Another trick is to PRE-process the data. For example, let's say you have 800,000 records in a database, and the user wants to change the date format. The slow way is to pull all 800,000 records out of the database, reformat the date for each record and save it back to the database. Now say the user changes his mind and chooses *another* date format. Same as before, you pull all the records, process them, and then save them.
Instead of this, when the user enters a new record, you could save it using three different date fields, one for the three different date options the user can choose, each in a different field. (e.g., 1/15/19; Jan 15, 2019; or 2019-01-15). Then when the user chooses a different date format, you can just pull all the records out of the database with the appropriate field, and not have to process anything. This will use a little more disk space, so that's a tradeoff.
Process in the background
If the user doesn't need the processed data right away, you can process it in the background with LiveCode's on idle handler.
Use an older version of LiveCode?
AxWald reports below that his version 6.7.10 of LiveCode runs twice as fast as his version 9.5.
Process large strings in slices
This section is probably obsolete. I wrote it before I learned that repeat for each is way faster than repeat with.... I'm retaining it to illustrate the concept.

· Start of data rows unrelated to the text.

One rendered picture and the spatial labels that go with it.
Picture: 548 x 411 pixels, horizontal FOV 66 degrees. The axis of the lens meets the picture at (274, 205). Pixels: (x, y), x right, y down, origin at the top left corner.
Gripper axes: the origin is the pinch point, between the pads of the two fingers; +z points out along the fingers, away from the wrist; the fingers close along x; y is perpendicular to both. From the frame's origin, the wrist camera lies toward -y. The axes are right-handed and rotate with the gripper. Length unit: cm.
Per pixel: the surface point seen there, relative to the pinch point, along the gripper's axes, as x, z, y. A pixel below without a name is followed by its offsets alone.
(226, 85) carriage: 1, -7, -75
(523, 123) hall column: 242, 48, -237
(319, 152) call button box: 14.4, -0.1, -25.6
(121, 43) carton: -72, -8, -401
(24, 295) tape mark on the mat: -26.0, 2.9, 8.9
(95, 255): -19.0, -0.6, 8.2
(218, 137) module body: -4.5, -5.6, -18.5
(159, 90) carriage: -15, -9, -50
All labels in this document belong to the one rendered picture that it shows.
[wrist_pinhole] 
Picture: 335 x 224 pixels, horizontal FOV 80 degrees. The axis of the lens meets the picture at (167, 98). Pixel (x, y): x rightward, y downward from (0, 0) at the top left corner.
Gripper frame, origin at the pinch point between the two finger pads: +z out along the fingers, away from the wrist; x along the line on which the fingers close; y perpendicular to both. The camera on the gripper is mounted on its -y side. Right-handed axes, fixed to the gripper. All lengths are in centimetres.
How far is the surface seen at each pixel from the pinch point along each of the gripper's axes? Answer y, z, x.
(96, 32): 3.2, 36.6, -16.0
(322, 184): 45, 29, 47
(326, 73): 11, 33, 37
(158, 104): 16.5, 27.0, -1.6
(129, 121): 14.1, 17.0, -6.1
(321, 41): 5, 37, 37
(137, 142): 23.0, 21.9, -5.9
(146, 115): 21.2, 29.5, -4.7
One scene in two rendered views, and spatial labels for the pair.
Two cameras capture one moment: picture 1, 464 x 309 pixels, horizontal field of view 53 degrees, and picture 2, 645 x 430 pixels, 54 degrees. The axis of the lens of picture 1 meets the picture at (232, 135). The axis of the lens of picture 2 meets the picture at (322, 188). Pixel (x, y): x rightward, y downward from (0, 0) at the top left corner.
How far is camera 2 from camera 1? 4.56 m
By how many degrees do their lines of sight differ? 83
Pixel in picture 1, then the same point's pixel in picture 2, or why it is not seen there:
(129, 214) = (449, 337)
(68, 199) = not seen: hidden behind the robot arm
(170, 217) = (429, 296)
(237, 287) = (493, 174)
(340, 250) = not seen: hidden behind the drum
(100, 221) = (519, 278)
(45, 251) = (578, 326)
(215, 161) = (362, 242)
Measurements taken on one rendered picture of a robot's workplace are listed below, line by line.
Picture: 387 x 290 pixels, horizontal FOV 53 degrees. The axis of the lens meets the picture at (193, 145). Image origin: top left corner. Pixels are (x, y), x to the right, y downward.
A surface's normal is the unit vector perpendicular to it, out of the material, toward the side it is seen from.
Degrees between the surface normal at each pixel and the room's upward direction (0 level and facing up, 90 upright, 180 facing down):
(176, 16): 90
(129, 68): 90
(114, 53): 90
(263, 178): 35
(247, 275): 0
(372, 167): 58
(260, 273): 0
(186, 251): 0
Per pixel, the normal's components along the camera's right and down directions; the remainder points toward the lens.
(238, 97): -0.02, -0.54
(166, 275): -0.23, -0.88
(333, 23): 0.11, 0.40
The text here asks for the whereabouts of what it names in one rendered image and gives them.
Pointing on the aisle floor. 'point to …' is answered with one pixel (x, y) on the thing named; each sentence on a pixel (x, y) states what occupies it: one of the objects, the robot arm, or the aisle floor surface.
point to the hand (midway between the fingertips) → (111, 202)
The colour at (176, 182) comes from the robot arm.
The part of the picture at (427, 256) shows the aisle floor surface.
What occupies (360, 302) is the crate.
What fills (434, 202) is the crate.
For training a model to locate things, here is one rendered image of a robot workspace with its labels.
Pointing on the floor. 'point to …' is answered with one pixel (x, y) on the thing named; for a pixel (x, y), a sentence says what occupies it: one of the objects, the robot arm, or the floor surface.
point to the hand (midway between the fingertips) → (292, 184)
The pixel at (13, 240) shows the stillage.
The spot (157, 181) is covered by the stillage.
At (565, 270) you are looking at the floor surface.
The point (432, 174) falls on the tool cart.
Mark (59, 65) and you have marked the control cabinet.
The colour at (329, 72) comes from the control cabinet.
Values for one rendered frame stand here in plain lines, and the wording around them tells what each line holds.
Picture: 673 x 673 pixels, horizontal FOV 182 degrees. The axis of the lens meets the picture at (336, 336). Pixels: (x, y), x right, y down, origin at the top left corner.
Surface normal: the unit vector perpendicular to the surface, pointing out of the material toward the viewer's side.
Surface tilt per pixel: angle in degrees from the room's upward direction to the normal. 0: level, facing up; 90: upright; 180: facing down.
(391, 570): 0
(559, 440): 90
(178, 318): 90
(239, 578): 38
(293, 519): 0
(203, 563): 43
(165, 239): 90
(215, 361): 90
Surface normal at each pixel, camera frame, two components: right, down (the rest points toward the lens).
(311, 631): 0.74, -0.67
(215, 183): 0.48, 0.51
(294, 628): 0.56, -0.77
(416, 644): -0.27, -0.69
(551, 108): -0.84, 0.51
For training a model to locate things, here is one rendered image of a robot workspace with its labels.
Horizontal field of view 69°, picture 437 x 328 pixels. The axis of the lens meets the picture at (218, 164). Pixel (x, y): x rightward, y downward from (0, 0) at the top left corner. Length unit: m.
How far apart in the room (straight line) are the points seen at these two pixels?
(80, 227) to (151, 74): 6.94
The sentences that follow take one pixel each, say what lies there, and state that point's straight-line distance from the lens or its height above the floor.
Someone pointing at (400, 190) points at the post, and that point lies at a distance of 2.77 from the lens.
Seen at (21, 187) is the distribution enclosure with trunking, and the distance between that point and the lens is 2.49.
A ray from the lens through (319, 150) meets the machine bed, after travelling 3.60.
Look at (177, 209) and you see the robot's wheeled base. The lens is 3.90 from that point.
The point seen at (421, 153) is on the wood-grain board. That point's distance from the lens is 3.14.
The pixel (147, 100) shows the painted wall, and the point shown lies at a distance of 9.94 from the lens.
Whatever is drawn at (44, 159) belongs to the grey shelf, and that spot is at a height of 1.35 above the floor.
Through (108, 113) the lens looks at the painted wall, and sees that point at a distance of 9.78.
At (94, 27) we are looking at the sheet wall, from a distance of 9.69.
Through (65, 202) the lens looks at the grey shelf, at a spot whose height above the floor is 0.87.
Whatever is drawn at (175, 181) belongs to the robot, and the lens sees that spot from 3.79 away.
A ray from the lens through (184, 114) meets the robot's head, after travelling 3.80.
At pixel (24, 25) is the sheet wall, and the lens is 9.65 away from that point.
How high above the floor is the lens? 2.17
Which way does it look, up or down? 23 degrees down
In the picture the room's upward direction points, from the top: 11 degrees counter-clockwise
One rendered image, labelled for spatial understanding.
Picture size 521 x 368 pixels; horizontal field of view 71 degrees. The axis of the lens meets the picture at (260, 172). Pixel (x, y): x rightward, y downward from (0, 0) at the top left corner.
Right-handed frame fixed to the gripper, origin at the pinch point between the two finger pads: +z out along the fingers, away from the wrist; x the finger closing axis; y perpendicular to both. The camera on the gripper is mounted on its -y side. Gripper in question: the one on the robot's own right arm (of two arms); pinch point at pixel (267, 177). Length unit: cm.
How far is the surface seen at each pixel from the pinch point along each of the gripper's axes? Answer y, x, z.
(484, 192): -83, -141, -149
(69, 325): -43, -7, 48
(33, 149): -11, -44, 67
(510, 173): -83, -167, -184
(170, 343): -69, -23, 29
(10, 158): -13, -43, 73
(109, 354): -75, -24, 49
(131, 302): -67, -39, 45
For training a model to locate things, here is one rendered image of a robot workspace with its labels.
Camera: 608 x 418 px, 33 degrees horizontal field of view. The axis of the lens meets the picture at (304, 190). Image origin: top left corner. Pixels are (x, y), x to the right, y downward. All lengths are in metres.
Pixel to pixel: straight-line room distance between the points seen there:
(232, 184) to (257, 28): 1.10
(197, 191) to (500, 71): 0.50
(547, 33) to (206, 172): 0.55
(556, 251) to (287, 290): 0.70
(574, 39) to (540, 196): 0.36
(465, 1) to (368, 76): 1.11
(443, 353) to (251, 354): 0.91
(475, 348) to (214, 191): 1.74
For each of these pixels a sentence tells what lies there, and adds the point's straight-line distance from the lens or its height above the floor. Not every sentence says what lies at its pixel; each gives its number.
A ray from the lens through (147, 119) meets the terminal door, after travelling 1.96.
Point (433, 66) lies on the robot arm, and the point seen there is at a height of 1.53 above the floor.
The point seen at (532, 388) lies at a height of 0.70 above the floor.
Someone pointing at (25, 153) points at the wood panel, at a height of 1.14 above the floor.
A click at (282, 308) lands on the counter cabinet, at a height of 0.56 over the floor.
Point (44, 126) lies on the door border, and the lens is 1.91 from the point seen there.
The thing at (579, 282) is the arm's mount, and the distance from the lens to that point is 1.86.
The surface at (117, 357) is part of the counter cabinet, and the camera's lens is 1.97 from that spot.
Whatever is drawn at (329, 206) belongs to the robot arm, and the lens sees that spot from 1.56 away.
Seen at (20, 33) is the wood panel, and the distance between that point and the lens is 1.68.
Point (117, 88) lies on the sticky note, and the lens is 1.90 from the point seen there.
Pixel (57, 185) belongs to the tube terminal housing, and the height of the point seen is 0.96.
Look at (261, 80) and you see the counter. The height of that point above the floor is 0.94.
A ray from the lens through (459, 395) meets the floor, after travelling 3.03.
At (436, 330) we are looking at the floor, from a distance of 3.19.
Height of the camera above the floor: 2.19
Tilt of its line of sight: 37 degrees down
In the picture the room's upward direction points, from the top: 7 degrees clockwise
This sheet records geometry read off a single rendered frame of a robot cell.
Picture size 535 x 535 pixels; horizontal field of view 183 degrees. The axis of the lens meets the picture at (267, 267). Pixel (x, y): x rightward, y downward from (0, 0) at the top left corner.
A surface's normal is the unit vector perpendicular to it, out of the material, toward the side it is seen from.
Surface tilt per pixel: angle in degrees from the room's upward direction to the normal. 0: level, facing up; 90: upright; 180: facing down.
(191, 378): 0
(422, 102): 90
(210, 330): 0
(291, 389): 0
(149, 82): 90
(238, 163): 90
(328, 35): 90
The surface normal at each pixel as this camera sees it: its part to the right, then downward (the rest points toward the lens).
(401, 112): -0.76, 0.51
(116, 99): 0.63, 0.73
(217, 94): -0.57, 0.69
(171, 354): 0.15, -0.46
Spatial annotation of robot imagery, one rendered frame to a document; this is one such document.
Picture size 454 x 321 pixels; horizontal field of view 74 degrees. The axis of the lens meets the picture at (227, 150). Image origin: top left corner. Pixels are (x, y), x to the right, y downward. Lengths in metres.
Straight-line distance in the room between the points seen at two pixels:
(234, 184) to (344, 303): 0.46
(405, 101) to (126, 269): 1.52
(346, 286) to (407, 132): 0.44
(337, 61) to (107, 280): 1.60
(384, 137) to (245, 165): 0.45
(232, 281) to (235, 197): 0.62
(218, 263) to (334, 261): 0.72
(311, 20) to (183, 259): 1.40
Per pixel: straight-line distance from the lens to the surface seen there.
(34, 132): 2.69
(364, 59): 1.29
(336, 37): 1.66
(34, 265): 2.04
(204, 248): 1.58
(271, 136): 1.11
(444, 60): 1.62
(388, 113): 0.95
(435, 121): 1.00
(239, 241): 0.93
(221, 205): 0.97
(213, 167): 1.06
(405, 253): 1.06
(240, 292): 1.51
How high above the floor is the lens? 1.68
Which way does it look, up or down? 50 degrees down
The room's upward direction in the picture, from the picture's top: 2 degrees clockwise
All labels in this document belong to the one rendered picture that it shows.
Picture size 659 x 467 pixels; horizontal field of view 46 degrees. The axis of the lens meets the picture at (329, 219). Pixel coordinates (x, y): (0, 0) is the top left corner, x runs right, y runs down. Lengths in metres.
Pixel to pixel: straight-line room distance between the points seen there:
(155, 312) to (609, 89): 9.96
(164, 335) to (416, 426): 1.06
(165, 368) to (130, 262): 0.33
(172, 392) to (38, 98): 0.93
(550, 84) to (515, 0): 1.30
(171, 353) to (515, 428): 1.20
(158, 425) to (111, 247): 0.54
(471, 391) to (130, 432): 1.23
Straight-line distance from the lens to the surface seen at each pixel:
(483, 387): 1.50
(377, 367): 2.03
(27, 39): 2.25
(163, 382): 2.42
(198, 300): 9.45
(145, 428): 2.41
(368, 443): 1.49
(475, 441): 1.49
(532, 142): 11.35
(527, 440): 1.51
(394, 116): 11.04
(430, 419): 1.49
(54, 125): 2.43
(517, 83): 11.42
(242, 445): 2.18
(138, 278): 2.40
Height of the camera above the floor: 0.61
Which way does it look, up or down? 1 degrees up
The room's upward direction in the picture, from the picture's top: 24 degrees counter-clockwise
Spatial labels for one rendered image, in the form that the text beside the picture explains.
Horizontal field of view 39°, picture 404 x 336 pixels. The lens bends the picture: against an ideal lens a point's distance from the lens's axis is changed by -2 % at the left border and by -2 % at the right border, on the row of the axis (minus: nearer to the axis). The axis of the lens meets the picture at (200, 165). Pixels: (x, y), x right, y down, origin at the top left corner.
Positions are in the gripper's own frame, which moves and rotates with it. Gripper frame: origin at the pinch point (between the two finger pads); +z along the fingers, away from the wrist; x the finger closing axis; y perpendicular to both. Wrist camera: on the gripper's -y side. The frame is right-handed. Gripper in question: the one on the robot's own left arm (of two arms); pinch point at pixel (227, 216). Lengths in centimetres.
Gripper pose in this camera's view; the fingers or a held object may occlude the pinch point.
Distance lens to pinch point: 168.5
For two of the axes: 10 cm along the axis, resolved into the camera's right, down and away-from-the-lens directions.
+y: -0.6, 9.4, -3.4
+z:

As a string gets longer, it takes exponentially longer to process it. That is, a string that's 8 times longer than a small string doesn't take 8 times longer to process, it can take 65 times longer to process! For example, when I run a loop to process a certain number of lines, this is how long it takes:
Code: Select all
# of lines # of seconds
----------- -----------------
1000 0.06
2000 0.27
3000 0.58
4000 0.99
5000 1.50
6000 2.20
7000 3.00
8000 3.90
My solution here was to split up the string into 1000-line slices, process each slice, and then string them together. Doing that, I'm able to process 8000 records in only 0.9 seconds, over 4 times faster than processing a single 8000-line string.
Code: Select all
on mouseup
put field theHugeString into stringToProcess
put empty into field output
repeat with sets = 1 to 8
put line 1 to 1000 of stringToProcess into subset
delete line 1 to 1000 of stringToProcess
repeat with counter = 1 to the number of lines of subset
-- Do some processing here
end repeat
put subset after field output
end repeat
end mouseup
What if the order of the data didn't matter? Could you write each processed line to the *beginning* of a new string so that LiveCode wouldn't have to count from the top? I tried that, and for whatever reason, it doesn't save any time.